Colourful carnal chaos and debauchery abounds in a stripped-back production under soon-to-be WNO co-General Director and CEO Adele Thomas’s direction.
Francesco Maria Piave and Guiseppe Verdi’s version of Victor Hugo’s Le Roi s’amuse (with shades of King Lear) is an abhorrent tale of lasciviousness, sacrifice and home-goal revenge.
Set against savage Arts Council cuts and WNO’s impending strike action, Thomas apparently drew inspiration from pandemic Nightingale hospitals, Hogarth and Cold War Steve’s satiric art depicting the buffoonery of the ‘people in charge’ and Pietro Longhi’s "Exhibition of A Rhinoceros At Venice" for her pantomimic creation.
Designer Annemarie Woods has pared back the set with very little on stage: a large table, splayed roast hog; seated flower bed, tiled wall with cut out oblong windows (which incorrectly dramaturgically remains for the final scenes) and black plastic-looking curtaining; and miniscule red and mirrored room for the contract sex and assassination. And lined-up racks of lighting.
Plastic features again for the kidnappers, who seem to be dressed in bin-liners, and the stage curtains are either subtle, shimmering silver or heavy plastic sheeting which, given the abundance of bodily fluids split, would seem functional. Woods’s costuming varies from flamboyant—but easily shed or lifted—Rococo dresses to cotton knickers and pop socks.

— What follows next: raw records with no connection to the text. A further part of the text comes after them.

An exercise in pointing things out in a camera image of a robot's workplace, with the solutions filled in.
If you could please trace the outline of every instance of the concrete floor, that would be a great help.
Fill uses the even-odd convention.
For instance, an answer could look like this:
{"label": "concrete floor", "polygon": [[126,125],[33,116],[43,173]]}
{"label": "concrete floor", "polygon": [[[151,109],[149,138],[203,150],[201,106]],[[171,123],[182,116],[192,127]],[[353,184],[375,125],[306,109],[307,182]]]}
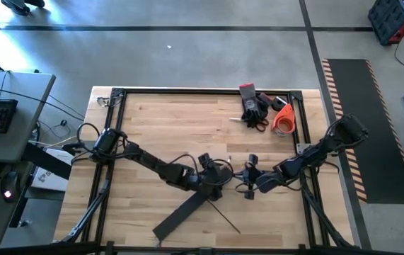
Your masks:
{"label": "concrete floor", "polygon": [[[313,27],[369,27],[372,0],[306,0]],[[290,0],[109,0],[47,1],[18,17],[0,4],[4,25],[73,26],[304,26],[299,1]],[[315,32],[320,58],[371,61],[393,124],[404,147],[404,67],[395,47],[382,47],[373,33]],[[404,40],[398,55],[404,61]],[[319,89],[315,64],[304,31],[0,31],[4,69],[39,69],[57,76],[52,95],[85,113],[92,86],[237,87]],[[50,107],[41,121],[67,119]],[[45,141],[56,142],[51,135]],[[52,214],[30,201],[25,217]],[[50,202],[59,207],[59,203]],[[404,252],[404,205],[361,205],[373,249]],[[36,228],[26,243],[44,244]],[[11,243],[8,235],[4,244]]]}

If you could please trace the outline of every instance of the white paper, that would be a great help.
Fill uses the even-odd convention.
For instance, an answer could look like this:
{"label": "white paper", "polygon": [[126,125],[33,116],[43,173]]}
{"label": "white paper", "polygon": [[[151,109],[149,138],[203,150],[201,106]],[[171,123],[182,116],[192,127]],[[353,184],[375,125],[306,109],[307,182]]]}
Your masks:
{"label": "white paper", "polygon": [[[47,149],[46,153],[54,156],[55,158],[71,165],[71,160],[73,159],[73,155],[68,152],[58,150],[58,149]],[[68,180],[65,180],[62,177],[56,176],[50,171],[43,169],[41,167],[38,168],[35,178],[32,182],[32,187],[35,188],[45,188],[53,191],[67,191]]]}

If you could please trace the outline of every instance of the floor mat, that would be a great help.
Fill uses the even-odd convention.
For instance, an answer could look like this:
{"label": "floor mat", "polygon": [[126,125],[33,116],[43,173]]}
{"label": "floor mat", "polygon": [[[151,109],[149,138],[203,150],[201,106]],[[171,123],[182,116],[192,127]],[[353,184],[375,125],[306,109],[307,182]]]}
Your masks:
{"label": "floor mat", "polygon": [[368,60],[322,61],[335,116],[354,113],[369,130],[369,138],[348,149],[359,201],[404,204],[404,151]]}

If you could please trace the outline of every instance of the hazard stripe tape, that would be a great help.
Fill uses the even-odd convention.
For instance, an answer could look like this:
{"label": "hazard stripe tape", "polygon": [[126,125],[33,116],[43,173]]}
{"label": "hazard stripe tape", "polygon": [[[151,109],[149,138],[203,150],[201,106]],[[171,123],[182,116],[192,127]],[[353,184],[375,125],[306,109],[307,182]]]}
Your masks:
{"label": "hazard stripe tape", "polygon": [[388,113],[388,109],[387,109],[387,106],[386,106],[386,102],[384,101],[384,98],[383,98],[383,96],[381,95],[381,90],[380,90],[380,88],[379,88],[379,85],[378,85],[378,82],[377,82],[377,80],[376,80],[376,76],[375,76],[375,74],[374,74],[374,72],[373,72],[373,69],[371,68],[370,61],[366,60],[366,63],[367,63],[367,66],[368,66],[368,68],[369,68],[369,72],[370,72],[371,79],[373,80],[374,86],[376,87],[376,90],[378,91],[378,96],[379,96],[379,99],[381,100],[381,105],[383,106],[384,113],[386,114],[386,117],[387,117],[387,121],[388,121],[389,125],[391,126],[392,134],[393,134],[393,136],[395,137],[395,142],[396,142],[396,144],[397,144],[397,146],[398,146],[398,149],[400,150],[401,158],[403,159],[403,162],[404,162],[404,150],[403,150],[403,146],[401,145],[400,139],[398,138],[397,132],[395,131],[395,127],[394,127],[393,124],[392,124],[392,120],[391,120],[390,114]]}
{"label": "hazard stripe tape", "polygon": [[[328,85],[328,90],[330,94],[330,100],[332,101],[335,117],[340,119],[343,116],[343,107],[340,102],[340,97],[337,93],[337,87],[335,86],[335,77],[332,74],[332,69],[330,68],[329,61],[323,59],[322,61],[325,79]],[[360,174],[359,165],[356,160],[356,156],[353,149],[346,149],[346,156],[348,160],[348,167],[352,175],[352,180],[354,183],[354,189],[356,190],[357,198],[359,202],[367,202],[367,194],[365,192],[364,183],[362,181],[362,175]]]}

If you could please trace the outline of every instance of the wooden table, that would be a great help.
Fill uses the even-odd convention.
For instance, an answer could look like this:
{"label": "wooden table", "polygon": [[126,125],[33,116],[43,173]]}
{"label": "wooden table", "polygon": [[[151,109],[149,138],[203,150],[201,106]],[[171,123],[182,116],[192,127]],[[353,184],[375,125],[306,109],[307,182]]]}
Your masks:
{"label": "wooden table", "polygon": [[[100,130],[107,109],[101,108],[96,98],[108,97],[111,89],[93,87],[88,104],[85,121]],[[302,93],[311,140],[316,142],[327,128],[320,92],[303,90]],[[116,123],[116,110],[112,125]],[[213,159],[228,159],[230,156],[235,171],[240,171],[248,155],[254,153],[259,157],[258,168],[270,171],[275,164],[295,155],[291,136],[278,137],[269,128],[260,133],[229,120],[229,117],[238,117],[241,113],[239,96],[134,93],[127,96],[122,130],[129,140],[167,162],[184,153],[198,157],[209,152]],[[275,114],[270,111],[270,121]],[[95,140],[97,135],[86,128],[82,138]],[[184,159],[180,162],[192,164]],[[66,236],[85,213],[94,171],[95,164],[90,161],[80,161],[73,166],[54,239]],[[337,170],[325,165],[321,167],[318,178],[327,216],[352,243]],[[163,241],[162,247],[292,249],[298,244],[308,245],[300,192],[279,187],[267,194],[257,192],[255,200],[246,200],[243,194],[234,190],[239,183],[234,179],[225,185],[224,197],[214,204],[241,234],[209,203],[205,203]],[[299,182],[292,186],[297,188]],[[117,160],[102,243],[114,241],[115,246],[155,247],[158,240],[152,229],[192,193],[167,186],[157,174],[133,161]],[[320,242],[318,220],[312,214],[316,238]],[[95,214],[91,240],[94,239],[97,219]]]}

The minimalistic set allows plenty of space for the heaving mass of courtiers and ladies of ill repute to conduct a non-stop orgy, which will have had intimacy coordinator Kevin McCurdy earning every penny of his salary.
Prize-winning Italian tenor Raffaele Abete, in for Leonardo Capalbo, is somewhat lightweight as the hedonistic, floppy-haired Duke, spreading his charisma, good looks and any STIs he inevitably must have indiscriminately, but the iconic "La donna è mobile" is a pleasure as always. The "È il sol dell'anima" duet with the exquisite-voiced soprano Soraya Mafi (whose grappling with a voluminous trip-hazard dress diverts the attention) as simpering lovestruck Gilda is somewhat spoiled by gesticulation and writhing around the flowerbed.
Mafi excels and giggles girlishly with "Caro nome" and shows the richness of her range with a heartfelt "Pari siamo! -Figlia!... Mio padre!" duet with Rigoletto (the commanding Spanish-American baritone Daniel Luis de Vicente).
Luis de Vicente is convincing as tragic antihero (un-hunchbacked but clown-faced) fishnet vest and braces-clad jester Rigoletto as the tables are turned from mocking courtiers, cuckolded husbands and the father of a seduced daughter to figure of fun and distraught daddy dead-set upon revenge.
French bass Nathanaël Tavernier is creepy as assassin Sparafucile pimping his nymphomaniac sister (excellent Russian mezzo Alyona Abramova with "È amabile invero cotal giovinotto" is a high point), while baritone Paul Carey Jones is a strident Monterone whose curse sets the fate of the Fool in motion.
Diminutive Theresa Riveiro Böhm conducts with a big heart and light touch, while the mass of courtiers and licentious ladies played by the tremendous Chorus are nastiness and corruption personified, with the lingering image that of sniggering ruff and rosette-wearing voyeurs of Gilda’s ultimate sacrifice.